*PROBLEM STATEMENT*. Type out the complete listing below word for word, without its pictures.
[Opening DATA PROVIDED section]
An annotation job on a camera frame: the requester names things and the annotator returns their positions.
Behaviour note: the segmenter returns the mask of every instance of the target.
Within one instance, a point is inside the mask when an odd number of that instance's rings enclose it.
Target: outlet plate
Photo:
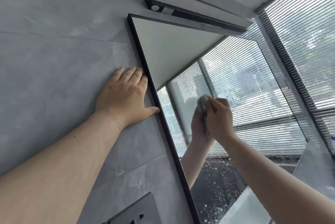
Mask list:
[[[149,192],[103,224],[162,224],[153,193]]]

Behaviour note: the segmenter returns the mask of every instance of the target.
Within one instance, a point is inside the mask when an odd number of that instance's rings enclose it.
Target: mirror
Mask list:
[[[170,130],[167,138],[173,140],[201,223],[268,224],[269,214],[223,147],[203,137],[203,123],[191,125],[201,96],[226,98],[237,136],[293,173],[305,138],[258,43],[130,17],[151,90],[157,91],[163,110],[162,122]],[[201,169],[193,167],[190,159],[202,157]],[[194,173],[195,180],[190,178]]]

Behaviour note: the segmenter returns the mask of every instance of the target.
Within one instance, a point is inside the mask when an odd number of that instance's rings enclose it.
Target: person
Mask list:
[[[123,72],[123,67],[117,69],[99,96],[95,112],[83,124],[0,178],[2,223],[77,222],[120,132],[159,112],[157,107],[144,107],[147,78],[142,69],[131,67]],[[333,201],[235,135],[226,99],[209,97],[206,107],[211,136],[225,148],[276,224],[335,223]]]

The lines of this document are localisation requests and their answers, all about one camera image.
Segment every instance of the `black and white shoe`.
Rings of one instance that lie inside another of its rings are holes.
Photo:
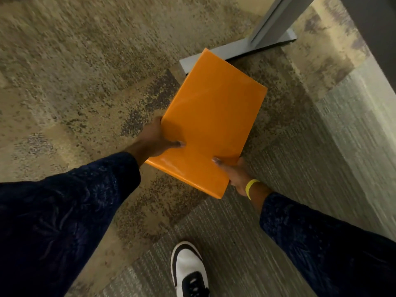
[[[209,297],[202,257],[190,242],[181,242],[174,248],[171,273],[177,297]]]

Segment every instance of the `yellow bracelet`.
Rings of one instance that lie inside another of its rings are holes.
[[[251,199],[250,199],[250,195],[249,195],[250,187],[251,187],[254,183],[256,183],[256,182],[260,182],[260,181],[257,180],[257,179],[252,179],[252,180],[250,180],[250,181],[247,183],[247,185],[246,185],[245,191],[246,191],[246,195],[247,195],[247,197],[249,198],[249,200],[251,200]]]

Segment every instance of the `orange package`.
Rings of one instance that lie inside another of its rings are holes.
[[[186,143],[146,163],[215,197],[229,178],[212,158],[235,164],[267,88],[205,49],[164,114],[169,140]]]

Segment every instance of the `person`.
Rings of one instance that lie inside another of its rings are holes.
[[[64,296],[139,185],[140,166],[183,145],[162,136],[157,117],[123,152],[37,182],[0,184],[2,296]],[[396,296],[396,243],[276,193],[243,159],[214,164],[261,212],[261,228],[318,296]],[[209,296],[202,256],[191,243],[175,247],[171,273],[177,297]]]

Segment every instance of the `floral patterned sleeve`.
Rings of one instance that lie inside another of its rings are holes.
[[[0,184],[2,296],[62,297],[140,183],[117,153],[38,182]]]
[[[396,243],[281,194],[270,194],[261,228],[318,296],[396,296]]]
[Closing DATA PROVIDED section]
*EXERCISE RESULT*.
An annotation job on a camera frame: the requester names things and the annotator returns their positions.
Behaviour note: the segmenter returns the mask of every instance of the target.
Within one instance, a point is inside the mask when an odd number of that instance's rings enclose it.
Target: outlet plate
Photo:
Mask list:
[[[149,192],[103,224],[162,224],[153,193]]]

Behaviour note: the segmenter returns the mask of every instance of the target.
Within one instance, a point is inside the mask when an odd number of that instance's rings enclose it.
Target: mirror
Mask list:
[[[170,130],[167,138],[173,140],[201,223],[268,224],[269,214],[223,147],[203,137],[203,123],[191,125],[201,96],[226,98],[237,136],[293,173],[305,138],[258,43],[130,17],[151,90],[157,91],[163,110],[162,122]],[[201,169],[193,167],[190,159],[202,157]],[[194,173],[195,180],[190,178]]]

Behaviour note: the segmenter returns the mask of every instance of the target.
Within one instance, a point is inside the mask when an odd number of that instance's rings enclose it.
Target: person
Mask list:
[[[123,72],[123,67],[117,69],[99,96],[95,112],[83,124],[0,178],[2,223],[77,222],[120,132],[159,112],[157,107],[144,107],[147,78],[142,69],[131,67]],[[333,201],[235,135],[226,99],[209,97],[206,107],[211,136],[225,148],[276,224],[335,223]]]

The lines of this document are localisation requests and their answers, all about one camera image.
Segment every instance of the `black and white shoe`.
Rings of one instance that lie inside another of its rings are holes.
Photo:
[[[209,297],[202,257],[190,242],[181,242],[174,248],[171,273],[177,297]]]

Segment every instance of the `yellow bracelet`.
Rings of one instance that lie inside another of its rings are holes.
[[[251,199],[250,199],[250,195],[249,195],[250,187],[251,187],[254,183],[256,183],[256,182],[260,182],[260,181],[257,180],[257,179],[252,179],[252,180],[250,180],[250,181],[247,183],[247,185],[246,185],[245,191],[246,191],[246,195],[247,195],[247,197],[249,198],[249,200],[251,200]]]

Segment every instance of the `orange package`.
Rings of one instance that lie inside another of its rings are holes.
[[[186,143],[146,163],[215,197],[229,178],[212,158],[235,164],[267,88],[205,49],[164,114],[169,140]]]

Segment every instance of the `person`.
Rings of one instance that lie inside another of its rings are holes.
[[[64,296],[139,185],[140,166],[183,145],[162,136],[157,117],[123,152],[37,182],[0,184],[2,296]],[[396,296],[396,243],[276,193],[243,159],[214,164],[261,212],[261,228],[318,296]],[[209,296],[202,256],[191,243],[175,247],[171,273],[177,297]]]

Segment every instance of the `floral patterned sleeve`.
Rings of one instance that lie inside another of its rings are holes.
[[[0,184],[2,296],[62,297],[140,183],[117,153],[38,182]]]
[[[396,243],[281,194],[270,194],[261,228],[318,296],[396,296]]]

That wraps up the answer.